仕立てる前にかるく湯通ししておきます。特に、藍大島は湯通ししておくと色止めにもなります。湯通しは家庭でもできますが、専門家に依頼すると良いでしょう。泥大島は酸に弱いので、酢、果汁、汗などは用心して下さい。 もし、果汁などついたら、きつくしぼったぬれタオルで充分たたき落して酸分をとっておくことです。充分おとしてから掌の両手の体温で乾かします。 衿の汚れなどは揮発油やベンジン、アルカリ性油脂などは使えません。
洗濯、洗張などは、バケツいっぱいの冷水に大さじいっぱいの圭酸ソーダを入れて、かるくもみ洗いをしますと、絣くずれや変色もしません。

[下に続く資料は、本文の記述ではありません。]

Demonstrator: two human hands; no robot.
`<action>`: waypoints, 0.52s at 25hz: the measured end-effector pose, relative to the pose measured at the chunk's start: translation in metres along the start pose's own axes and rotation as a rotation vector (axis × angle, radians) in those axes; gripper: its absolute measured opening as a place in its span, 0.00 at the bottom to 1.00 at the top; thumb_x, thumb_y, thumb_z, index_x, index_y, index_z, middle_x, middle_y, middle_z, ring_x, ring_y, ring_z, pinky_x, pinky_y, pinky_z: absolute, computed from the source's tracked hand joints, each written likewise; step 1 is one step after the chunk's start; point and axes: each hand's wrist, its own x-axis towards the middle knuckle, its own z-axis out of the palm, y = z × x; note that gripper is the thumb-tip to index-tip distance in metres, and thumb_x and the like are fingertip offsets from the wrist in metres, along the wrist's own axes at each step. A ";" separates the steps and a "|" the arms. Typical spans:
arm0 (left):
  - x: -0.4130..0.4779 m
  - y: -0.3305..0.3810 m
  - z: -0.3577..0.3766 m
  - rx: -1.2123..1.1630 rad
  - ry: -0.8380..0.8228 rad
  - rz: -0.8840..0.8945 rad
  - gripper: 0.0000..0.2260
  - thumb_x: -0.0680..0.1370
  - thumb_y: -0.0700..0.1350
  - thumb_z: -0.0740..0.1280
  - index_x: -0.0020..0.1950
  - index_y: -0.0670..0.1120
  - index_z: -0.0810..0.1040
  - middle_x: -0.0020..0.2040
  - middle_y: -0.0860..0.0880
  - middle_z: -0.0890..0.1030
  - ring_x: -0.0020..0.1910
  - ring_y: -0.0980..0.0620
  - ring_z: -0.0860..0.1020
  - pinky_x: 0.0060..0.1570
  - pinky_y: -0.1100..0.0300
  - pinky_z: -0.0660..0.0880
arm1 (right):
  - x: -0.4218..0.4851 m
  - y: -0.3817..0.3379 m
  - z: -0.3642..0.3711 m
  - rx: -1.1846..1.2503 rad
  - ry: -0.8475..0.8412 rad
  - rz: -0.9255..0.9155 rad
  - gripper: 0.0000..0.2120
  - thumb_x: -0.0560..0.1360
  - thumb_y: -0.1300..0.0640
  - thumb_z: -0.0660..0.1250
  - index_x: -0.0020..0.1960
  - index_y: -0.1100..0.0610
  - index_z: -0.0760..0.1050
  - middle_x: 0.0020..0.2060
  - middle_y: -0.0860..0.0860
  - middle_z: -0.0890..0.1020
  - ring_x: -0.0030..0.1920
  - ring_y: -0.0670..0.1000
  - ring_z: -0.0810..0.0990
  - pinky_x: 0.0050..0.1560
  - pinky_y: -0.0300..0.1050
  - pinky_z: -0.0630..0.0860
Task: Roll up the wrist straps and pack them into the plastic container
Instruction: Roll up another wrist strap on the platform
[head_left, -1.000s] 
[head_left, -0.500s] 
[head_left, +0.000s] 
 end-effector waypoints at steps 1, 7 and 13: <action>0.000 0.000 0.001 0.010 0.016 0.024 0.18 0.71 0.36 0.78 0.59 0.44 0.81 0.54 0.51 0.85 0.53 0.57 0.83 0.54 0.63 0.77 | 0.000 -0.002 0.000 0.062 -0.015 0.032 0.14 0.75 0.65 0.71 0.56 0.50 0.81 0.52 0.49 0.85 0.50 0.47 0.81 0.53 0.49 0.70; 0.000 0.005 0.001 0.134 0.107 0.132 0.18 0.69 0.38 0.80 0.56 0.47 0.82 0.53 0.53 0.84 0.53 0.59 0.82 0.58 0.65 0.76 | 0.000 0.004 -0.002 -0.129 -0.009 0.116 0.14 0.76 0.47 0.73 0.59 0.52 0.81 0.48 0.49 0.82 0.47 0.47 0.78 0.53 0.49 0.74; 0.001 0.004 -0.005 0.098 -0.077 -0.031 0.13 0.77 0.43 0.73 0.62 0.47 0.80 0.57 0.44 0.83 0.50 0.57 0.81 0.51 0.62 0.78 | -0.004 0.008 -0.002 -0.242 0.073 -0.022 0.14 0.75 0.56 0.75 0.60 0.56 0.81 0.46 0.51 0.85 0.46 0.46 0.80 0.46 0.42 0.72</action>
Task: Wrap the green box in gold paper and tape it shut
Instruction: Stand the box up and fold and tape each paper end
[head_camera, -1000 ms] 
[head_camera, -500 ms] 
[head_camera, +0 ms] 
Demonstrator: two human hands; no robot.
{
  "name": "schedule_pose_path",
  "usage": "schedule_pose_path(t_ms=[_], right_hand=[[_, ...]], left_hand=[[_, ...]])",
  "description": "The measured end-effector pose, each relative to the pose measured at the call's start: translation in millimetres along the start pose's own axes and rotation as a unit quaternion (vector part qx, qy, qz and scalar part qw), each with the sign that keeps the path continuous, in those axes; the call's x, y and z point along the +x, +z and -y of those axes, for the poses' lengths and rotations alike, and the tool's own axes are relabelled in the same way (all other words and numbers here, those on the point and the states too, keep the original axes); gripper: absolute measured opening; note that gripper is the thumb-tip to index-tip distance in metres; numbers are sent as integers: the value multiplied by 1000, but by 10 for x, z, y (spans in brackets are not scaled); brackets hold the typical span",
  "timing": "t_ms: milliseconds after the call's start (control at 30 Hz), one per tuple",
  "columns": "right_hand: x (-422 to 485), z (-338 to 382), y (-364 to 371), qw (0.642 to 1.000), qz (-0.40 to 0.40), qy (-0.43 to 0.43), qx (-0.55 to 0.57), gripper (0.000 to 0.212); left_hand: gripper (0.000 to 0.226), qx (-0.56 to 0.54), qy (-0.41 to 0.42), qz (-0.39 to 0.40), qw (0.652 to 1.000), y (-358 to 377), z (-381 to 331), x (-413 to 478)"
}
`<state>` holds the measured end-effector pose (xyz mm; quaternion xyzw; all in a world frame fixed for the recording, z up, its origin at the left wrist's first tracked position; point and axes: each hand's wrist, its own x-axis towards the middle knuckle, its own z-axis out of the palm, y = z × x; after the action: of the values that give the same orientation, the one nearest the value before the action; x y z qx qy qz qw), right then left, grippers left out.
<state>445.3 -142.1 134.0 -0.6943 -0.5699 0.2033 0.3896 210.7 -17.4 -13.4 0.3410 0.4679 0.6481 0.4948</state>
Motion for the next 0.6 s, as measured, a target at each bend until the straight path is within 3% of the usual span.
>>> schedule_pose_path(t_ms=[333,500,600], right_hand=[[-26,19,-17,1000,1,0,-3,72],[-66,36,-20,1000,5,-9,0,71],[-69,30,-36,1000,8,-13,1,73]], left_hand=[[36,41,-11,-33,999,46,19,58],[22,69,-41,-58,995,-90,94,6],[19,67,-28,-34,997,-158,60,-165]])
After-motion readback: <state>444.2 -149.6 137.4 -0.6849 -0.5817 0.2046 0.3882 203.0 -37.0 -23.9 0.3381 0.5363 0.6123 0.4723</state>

中性洗剤の溶液で洗うこともできますが、洗剤が布地に残るとよくないのでこれも専門家にまかせた方が良いでしよう。

●本場大島紬あれこれ

糸繰り
泥大島
伝統的なテーチ木泥染法で染色した糸によって織りあげられた高級な紬をいいます。泥染ならではの渋い光沢をはなち、黒地に薄茶色がかった白餅で柄模様を表わしています。
泥藍大島
植物藍で先染した糸を織締加工の絣莚とし、これをテーチ木泥染法により染色したものをいいます。地色が泥染特有の渋い黒地になり、絣部分は藍色で表われます。
色大島
化学染料により、色絣模様に染色したもので、地色、絣模様とも自由に配色がなされています。
藍大島
植物藍のみで染色したもので、現在はあまり生産されていません。
草木染大島
テーチ木、藍以外の草木等を染料にしたもので、少量つくられています。
男物、女物
男物は泥染、藍染の単色使いで亀甲などの小柄が多く、女物は多色使いのものが多く、小柄は少ないのです。
算(経糸の密度)
経糸の密度の単位を算(よみ)といいます。縫糸80本が1算で、13算、15.5算が主ですが、特殊品として18算の製品もあります。 15.5算の場合は筬幅(おさはば)約4cmの間に、1,240本(80本×15.5)の経糸が掛かかっていることになります。経糸の密度が高くなれば緯糸の打ち込み密度も高くなります。
マルキ(絣糸の密度)
経絣糸の本数を表わす単位をマルキといいます。経絣糸80本が1マルキで、9.6マルキ、7.2マルキ、6.0マルキ、5.8マルキなどが主です。9.6マルキの紬は経絣糸が768本(80本×9.6)入っていることになります。経絣糸の本数が多いほど、経と緯の絣合わせが難しく、精巧な絣となり、高級品となるのです。